@snood,
Quote:While Asay would be the state's first white man to be executed in Florida for killing a black man, at least 20 black men have been executed for killing white victims since the state reinstated the death penalty in 1976, according to data from the Death Penalty Information Center. A total of 92 Florida inmates has been executed in that time period.
So this leaves 71 executed murderers unaccounted for. It would be illuminating to learn the facts on their race, ethnicity or gender. Likewise, it would be helpful to know how many black men have been charged with killing white men since 1976, and how many were convicted. Also, same figures as respects alleged and convicted white killers of black men. Not saying that racism hasn't been intertwined in the FL justice system over this period but there are obvious gaps in this presentation of figures that should be filled.

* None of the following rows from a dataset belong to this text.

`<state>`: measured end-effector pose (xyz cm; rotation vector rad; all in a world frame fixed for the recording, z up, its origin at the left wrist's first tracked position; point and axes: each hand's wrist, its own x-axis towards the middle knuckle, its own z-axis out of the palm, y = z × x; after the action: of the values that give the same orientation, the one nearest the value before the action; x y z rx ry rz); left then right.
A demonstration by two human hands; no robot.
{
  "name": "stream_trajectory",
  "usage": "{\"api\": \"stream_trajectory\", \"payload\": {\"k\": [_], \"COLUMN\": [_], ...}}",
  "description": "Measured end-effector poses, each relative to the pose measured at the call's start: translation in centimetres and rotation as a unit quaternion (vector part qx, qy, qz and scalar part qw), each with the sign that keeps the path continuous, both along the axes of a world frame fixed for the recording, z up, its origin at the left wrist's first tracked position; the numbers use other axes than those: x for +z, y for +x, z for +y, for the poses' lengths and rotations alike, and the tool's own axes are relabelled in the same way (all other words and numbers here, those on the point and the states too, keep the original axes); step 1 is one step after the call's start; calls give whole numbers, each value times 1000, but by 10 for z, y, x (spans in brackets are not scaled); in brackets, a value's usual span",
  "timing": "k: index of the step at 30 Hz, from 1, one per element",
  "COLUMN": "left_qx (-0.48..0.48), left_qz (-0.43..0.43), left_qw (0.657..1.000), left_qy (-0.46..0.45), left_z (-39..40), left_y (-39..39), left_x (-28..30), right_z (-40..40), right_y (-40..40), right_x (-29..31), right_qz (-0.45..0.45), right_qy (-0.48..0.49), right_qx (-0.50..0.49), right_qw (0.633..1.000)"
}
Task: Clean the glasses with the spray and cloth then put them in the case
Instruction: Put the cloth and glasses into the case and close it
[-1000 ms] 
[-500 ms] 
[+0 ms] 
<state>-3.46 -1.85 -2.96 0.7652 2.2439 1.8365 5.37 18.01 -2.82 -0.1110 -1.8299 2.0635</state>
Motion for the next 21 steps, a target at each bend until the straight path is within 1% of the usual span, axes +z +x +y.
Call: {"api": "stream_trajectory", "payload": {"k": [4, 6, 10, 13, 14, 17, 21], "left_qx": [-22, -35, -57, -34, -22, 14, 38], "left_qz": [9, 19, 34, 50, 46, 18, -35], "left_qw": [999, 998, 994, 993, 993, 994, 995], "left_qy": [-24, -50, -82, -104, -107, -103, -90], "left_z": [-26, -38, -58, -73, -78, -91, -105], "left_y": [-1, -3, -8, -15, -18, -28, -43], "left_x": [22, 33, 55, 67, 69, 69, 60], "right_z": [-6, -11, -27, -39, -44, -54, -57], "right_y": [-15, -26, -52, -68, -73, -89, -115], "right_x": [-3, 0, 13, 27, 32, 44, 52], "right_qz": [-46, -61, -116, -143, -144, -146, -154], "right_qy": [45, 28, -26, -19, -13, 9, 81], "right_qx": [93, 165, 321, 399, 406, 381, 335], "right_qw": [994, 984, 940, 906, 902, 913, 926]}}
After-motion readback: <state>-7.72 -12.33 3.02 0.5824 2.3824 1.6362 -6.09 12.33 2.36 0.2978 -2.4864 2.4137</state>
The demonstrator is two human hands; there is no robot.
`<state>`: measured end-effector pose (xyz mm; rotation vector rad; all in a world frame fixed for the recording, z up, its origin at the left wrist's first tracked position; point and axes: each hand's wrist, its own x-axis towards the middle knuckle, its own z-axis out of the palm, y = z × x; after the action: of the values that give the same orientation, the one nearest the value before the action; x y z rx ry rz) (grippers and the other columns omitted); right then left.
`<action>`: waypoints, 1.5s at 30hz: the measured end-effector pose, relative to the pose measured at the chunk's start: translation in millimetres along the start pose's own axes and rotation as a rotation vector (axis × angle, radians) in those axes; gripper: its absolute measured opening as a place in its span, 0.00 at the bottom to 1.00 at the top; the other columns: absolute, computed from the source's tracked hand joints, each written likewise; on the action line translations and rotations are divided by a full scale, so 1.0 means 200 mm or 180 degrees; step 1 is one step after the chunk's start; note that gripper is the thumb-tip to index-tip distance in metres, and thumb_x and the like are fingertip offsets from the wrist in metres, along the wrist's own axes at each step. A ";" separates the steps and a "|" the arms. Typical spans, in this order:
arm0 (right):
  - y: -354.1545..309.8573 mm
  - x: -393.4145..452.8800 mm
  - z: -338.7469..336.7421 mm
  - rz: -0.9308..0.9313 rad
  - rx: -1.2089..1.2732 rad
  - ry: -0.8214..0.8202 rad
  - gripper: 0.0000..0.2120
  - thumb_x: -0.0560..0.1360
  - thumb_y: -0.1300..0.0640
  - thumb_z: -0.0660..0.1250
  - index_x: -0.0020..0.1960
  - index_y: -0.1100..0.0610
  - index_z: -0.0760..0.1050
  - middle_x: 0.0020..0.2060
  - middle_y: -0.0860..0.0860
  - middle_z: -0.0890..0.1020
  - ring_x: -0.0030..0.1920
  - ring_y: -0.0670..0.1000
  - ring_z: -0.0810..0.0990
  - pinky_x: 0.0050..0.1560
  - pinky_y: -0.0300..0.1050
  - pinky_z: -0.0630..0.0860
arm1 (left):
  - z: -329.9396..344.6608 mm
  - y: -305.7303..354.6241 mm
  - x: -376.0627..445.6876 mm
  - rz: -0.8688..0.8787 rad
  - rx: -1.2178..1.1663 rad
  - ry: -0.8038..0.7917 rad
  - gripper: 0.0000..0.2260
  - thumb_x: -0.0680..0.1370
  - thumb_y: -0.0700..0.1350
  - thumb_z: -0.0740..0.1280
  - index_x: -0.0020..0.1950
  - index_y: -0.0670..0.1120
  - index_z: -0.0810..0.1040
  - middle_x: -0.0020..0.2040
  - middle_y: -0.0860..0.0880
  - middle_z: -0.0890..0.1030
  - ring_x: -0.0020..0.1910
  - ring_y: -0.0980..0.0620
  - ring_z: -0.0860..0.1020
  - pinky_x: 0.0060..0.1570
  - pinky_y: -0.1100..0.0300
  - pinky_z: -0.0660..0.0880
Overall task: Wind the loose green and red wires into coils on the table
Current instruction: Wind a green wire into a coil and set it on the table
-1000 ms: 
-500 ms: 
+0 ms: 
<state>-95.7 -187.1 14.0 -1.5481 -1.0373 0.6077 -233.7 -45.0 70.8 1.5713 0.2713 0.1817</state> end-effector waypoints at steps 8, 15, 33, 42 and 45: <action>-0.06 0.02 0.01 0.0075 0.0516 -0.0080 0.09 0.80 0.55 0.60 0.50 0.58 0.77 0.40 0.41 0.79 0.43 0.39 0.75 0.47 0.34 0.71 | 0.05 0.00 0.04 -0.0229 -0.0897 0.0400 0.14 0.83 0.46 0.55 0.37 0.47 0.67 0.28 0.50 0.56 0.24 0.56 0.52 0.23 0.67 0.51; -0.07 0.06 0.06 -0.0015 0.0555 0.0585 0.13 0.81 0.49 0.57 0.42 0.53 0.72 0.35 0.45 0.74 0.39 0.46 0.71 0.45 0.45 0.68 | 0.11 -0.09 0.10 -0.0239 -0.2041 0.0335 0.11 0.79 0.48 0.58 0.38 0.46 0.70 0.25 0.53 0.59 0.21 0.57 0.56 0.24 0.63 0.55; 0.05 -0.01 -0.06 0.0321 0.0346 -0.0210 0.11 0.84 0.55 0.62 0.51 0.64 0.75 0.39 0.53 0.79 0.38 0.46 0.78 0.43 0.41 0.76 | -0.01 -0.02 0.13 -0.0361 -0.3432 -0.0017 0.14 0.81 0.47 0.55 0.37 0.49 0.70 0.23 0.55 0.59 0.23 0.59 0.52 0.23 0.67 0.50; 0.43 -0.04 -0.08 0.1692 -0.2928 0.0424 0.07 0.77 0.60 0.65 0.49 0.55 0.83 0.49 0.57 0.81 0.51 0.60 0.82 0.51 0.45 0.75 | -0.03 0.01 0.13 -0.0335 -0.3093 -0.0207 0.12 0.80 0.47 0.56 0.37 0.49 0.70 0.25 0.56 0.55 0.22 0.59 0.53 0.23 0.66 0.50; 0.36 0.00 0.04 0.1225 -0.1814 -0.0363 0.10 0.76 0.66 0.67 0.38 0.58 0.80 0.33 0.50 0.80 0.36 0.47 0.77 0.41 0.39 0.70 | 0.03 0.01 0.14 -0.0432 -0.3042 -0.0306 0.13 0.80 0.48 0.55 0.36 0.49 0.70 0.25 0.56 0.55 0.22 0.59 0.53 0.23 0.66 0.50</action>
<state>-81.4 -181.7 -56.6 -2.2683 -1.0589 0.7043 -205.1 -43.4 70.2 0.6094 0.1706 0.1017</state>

Do you think the man would have been sentenced to death and executed if the jury didn't buy that the murders were racially motivated? There must be some facts missing from the description of the murder of McDowell. I'd be willing to wager a large sum of money that if you told 100 people that a man killed a transvestite prostitute after he discovered that
she was a
he, their first question would not be
"Hhmmm. What were the races of the two people involved?" In the absence of additional evidence, the fact that one was white and one Hispanic and white (which at least in the case of George Zimmerman means
white) certainly seems irrelevant given the circumstances.
If someone supports the death penalty, I can't imagine them not thinking that this was a just outcome, but I also can't imagine the same person thinking it was
unjust if Asay had killed the two in the course of robbing them or because he just wanted to see them die. Along the same line I can't imagine anyone who opposes the death penalty on principle either finding this outcome just and humane or reveling in the execution, but then I also don't understand why a murderer who kills someone due to
hatred is a worse killer than one who doesn't, or why the victim of a hate crime murder is somehow more of a victim than someone who is murdered for greed or out of anger. We should be clear too that the people who advocate for harsher justice for perpetrators of hate crimes don't mean
all hate. Every year hundreds of husbands and wives who hate their spouses kill them, but I don't believe any are charged with committing a hate crime where such statutes exist, nor do hate crime statute advocates argue they should be.
A Jew, a Muslim, a Black a Gayor even a White who is murdered because the killer hated what they were are not
more dead than those murdered for other reasons, and if someone argues that there is no evidence that the death penalty acts as a deterrent, the dynamics behind that conclusion are not changed if hatred is involved. If anything, it's likely to have even less of a deterrent effect on those who murder for greed since most hate crimes are, almost by definition, crimes of passion. In order for a consequence to be a deterrent, the criminal needs to consider it before he or she commits the crime. So if someone changes their position on the death penalty when racist hatred is involved it's due to nothing more than their having found a crime for which they viscerally feel the need for retribution.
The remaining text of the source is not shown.